Chumby: Open-Source, Internet-enabled gadget modernizes the nightstand clock and invites hackers

by David Carey , TechOnline India - August 10, 2009

Warm and cuddly aren't the terms that normally come to mind for electronic gadgets but the Chumby from Chumby Industries wants to make their device inviting to consumers and potential developers alike.

Warm and cuddly aren't the terms that normally come to mind for electronic gadgets but the Chumby from Chumby Industries wants to make their device inviting to consumers and potential developers alike. The Chumby is a $200 WiFi-connected personal Internet appliance that gets its information and applications through Chumby's website following a simple online registration process that opens up access to so-called "widgets." These widgets can be selected and downloaded to an individual Chumby via a WiFi broadband connection once the device's identity is known to the host website.

Chumby's widgets consist of small applications such as games, news headlines, weather, Internet radio, current stock prices, music, short movies, social-media websites, picture files and customized alarm clocks. Additional free widgets can be downloaded to the registered Chumby at any time by logging into the Chumby network and making further PC-based selections.

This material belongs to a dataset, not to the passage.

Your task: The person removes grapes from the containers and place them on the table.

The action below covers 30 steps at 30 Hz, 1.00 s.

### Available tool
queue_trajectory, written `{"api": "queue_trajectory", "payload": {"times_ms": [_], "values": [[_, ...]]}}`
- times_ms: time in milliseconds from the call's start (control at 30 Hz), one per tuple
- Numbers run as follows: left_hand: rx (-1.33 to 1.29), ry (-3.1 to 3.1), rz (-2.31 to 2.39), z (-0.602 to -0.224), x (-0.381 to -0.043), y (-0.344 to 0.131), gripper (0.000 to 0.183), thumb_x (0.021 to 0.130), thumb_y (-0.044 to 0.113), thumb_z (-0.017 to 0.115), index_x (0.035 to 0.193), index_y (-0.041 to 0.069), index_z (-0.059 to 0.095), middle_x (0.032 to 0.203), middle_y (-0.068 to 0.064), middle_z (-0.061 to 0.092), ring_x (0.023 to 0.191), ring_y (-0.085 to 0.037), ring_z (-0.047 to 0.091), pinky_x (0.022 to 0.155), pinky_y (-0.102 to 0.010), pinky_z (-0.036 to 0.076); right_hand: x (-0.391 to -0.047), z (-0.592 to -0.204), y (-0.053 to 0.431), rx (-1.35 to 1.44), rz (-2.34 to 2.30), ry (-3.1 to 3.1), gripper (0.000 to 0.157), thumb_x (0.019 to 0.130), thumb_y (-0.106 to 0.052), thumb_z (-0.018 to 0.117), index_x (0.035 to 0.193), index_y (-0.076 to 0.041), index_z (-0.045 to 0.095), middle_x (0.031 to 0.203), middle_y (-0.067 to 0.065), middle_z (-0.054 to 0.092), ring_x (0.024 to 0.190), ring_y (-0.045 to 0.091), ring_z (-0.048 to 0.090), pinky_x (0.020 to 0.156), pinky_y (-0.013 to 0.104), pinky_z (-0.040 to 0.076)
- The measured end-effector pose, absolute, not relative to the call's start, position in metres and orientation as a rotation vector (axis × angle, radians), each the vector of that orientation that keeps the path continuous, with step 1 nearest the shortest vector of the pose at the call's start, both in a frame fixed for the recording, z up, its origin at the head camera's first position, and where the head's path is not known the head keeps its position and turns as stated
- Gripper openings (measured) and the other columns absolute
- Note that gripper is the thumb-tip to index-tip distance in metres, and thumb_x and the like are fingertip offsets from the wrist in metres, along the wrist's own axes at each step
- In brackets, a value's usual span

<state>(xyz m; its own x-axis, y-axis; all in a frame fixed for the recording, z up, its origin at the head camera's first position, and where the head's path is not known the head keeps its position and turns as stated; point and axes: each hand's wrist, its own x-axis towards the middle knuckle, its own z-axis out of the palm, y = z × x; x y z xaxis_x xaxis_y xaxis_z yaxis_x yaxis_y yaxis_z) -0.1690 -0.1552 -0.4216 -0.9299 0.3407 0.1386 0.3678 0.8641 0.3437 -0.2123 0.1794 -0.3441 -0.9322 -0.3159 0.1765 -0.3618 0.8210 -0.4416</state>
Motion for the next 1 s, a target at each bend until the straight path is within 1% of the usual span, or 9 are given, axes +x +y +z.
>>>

A WiFi access point must be available at all times to play/use the widgets that are paid for by Chumby Industries and sponsoring companies who may offer special products for sale. Chumby can also be used to monitor incoming e-mail on any POP3 account, track eBay auctions or play an iPod through Chumby's on-board stereo speakers. At press time, over 1,000 widgets are claimed to be available for the taking, covering 30 different application categories.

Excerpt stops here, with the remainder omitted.